What you have to do:
Each line below from the "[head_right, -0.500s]" line through the "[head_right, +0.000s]" line, those two included, must be restated word for word; the pictures must not be.
***** Data extract *****
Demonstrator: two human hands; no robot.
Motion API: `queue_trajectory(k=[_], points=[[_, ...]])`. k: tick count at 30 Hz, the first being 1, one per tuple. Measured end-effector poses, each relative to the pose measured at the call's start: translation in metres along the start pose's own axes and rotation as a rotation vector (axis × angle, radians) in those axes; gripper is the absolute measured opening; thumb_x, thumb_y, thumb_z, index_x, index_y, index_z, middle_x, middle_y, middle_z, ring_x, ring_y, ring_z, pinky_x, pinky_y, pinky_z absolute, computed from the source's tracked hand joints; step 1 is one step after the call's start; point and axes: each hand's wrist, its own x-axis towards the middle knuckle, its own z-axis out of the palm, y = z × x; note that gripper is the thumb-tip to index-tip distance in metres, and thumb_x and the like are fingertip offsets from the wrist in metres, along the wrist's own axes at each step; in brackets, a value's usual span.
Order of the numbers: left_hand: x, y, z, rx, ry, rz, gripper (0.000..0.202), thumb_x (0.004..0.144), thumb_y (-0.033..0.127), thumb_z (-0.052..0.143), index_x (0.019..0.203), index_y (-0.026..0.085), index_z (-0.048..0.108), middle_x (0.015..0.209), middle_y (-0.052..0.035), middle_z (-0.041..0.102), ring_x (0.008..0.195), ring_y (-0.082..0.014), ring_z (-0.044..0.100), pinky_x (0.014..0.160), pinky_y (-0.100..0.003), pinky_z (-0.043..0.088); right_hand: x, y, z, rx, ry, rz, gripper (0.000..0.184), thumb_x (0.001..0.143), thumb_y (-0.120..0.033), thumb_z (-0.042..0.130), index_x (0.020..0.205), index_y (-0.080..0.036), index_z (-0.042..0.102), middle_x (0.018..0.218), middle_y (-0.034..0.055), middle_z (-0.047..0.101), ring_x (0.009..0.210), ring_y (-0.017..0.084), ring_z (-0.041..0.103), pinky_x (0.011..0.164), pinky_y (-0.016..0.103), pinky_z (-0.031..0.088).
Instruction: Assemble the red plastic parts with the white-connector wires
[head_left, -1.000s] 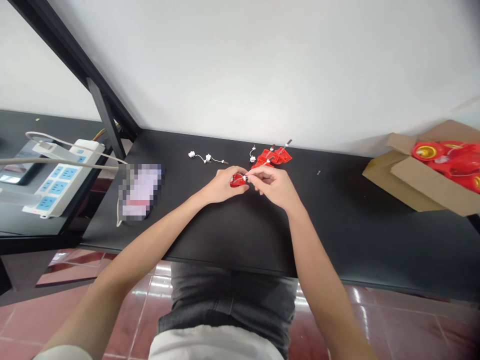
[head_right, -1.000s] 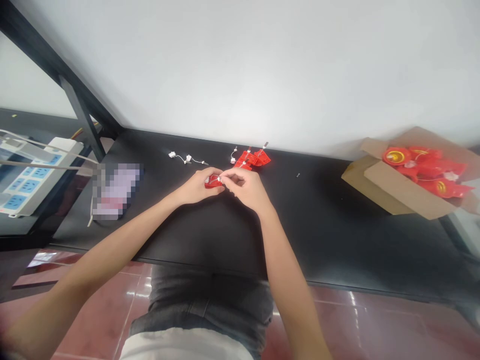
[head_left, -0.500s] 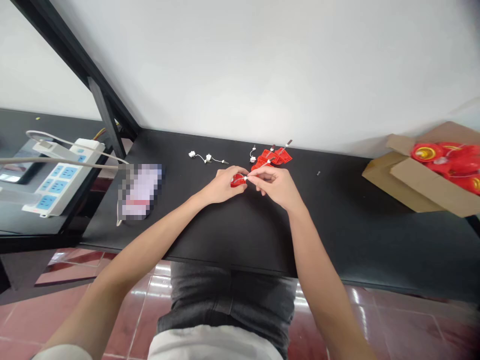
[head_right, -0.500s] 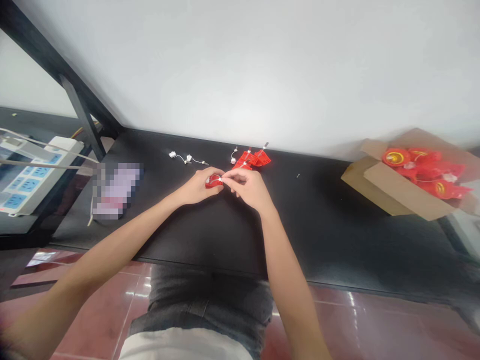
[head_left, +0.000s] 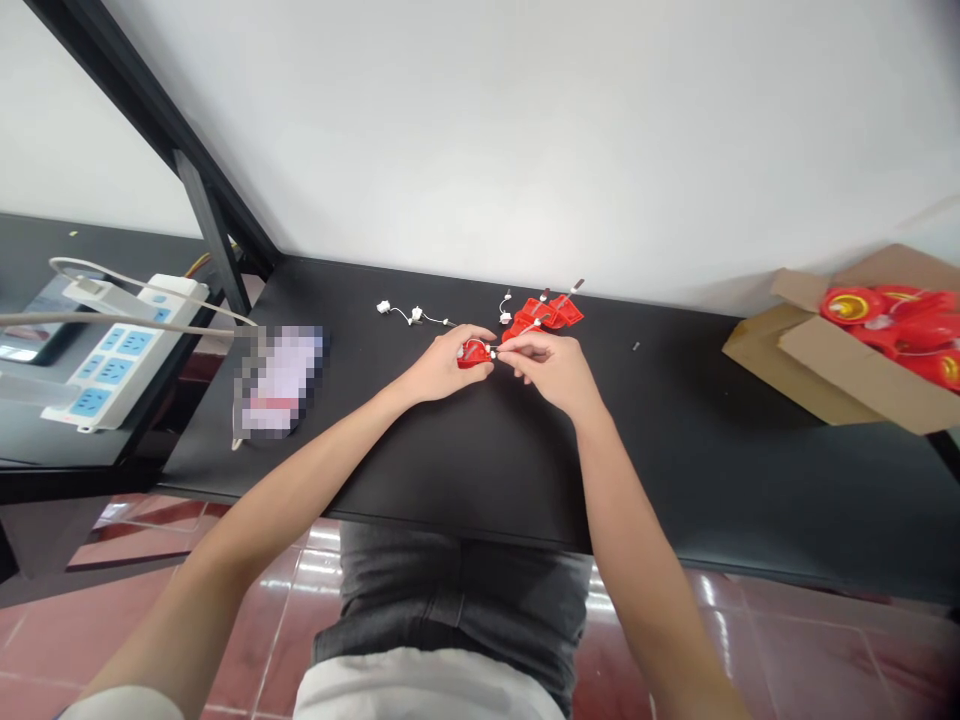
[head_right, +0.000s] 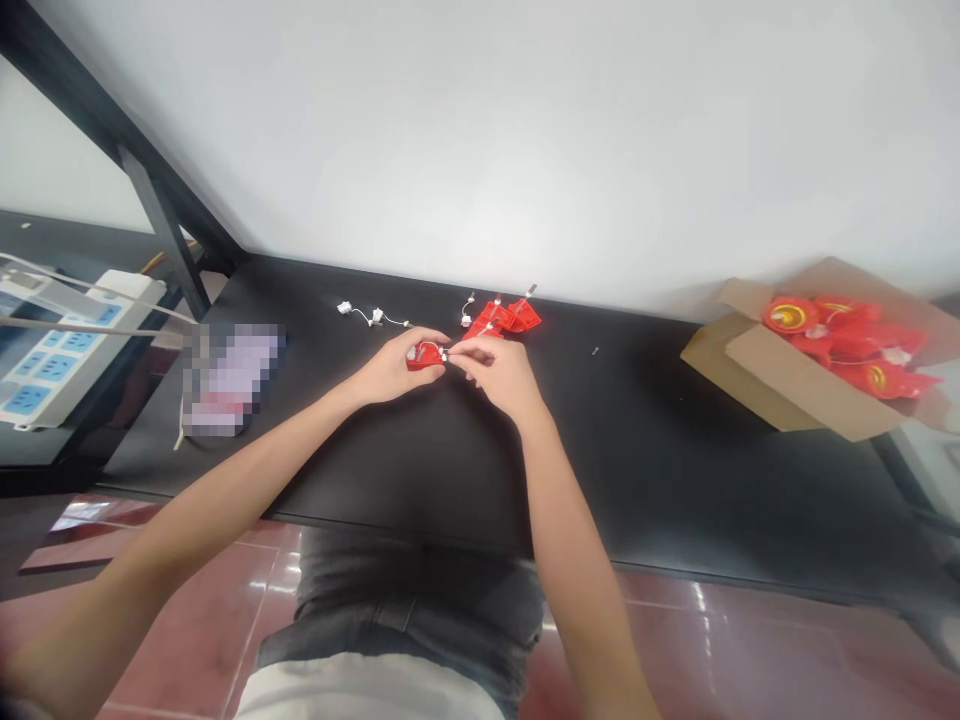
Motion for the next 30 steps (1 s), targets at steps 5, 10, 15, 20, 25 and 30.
queue_trajectory(k=[5,10,15,20,25,30], points=[[-0.0009,0.0016,0.0006,-0.031,0.027,0.038,0.034,0.088,0.031,0.065,0.12,0.018,0.063,0.127,-0.0087,0.069,0.116,-0.023,0.066,0.107,-0.039,0.05,0.0009,0.0021,0.004,-0.056,-0.029,-0.031,0.013,0.083,-0.032,0.073,0.084,-0.02,0.078,0.068,0.0011,0.068,0.056,0.014,0.058,0.057,0.029,0.048],[-0.0014,0.0025,0.0033,-0.034,0.069,0.053,0.03,0.093,0.034,0.061,0.118,0.018,0.064,0.124,-0.0085,0.07,0.113,-0.0221,0.066,0.104,-0.038,0.052,0.0008,-0.001,0.0034,-0.131,-0.017,-0.133,0.01,0.084,-0.028,0.071,0.083,-0.021,0.078,0.078,0.0023,0.073,0.061,0.015,0.06,0.063,0.031,0.049],[-0.0017,0.0027,0.0035,-0.03,0.085,0.056,0.027,0.094,0.033,0.061,0.117,0.018,0.064,0.123,-0.0082,0.07,0.112,-0.0211,0.066,0.104,-0.037,0.051,0.0,-0.0015,0.0033,-0.158,-0.027,-0.194,0.01,0.087,-0.027,0.07,0.083,-0.022,0.077,0.084,0.0028,0.074,0.064,0.015,0.061,0.064,0.031,0.048],[-0.0018,0.0032,0.0017,-0.089,0.063,0.036,0.029,0.094,0.035,0.061,0.117,0.018,0.063,0.122,-0.0074,0.07,0.111,-0.0203,0.066,0.102,-0.035,0.051,-0.0012,-0.0021,0.0026,-0.149,-0.03,-0.19,0.008,0.086,-0.027,0.071,0.083,-0.022,0.077,0.083,0.0021,0.073,0.065,0.015,0.06,0.064,0.031,0.047],[-0.0009,0.0,0.0043,-0.113,0.032,-0.031,0.032,0.092,0.036,0.062,0.12,0.02,0.062,0.108,-0.0036,0.07,0.095,-0.0174,0.065,0.09,-0.032,0.053,-0.0006,-0.0006,0.0028,-0.151,-0.048,-0.134,0.01,0.085,-0.03,0.071,0.083,-0.021,0.076,0.082,0.0024,0.073,0.064,0.015,0.06,0.066,0.032,0.047],[0.0019,-0.0055,-0.0008,-0.015,0.048,-0.014,0.035,0.089,0.034,0.068,0.121,0.02,0.063,0.107,-0.0049,0.068,0.097,-0.0185,0.064,0.094,-0.035,0.052,0.0035,0.0067,0.0034,-0.152,-0.056,-0.074,0.017,0.086,-0.035,0.069,0.084,-0.02,0.075,0.076,0.0026,0.071,0.061,0.015,0.059,0.065,0.032,0.048]])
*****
Reply:
[head_right, -0.500s] 
[head_left, +0.000s] 
[head_right, +0.000s] 

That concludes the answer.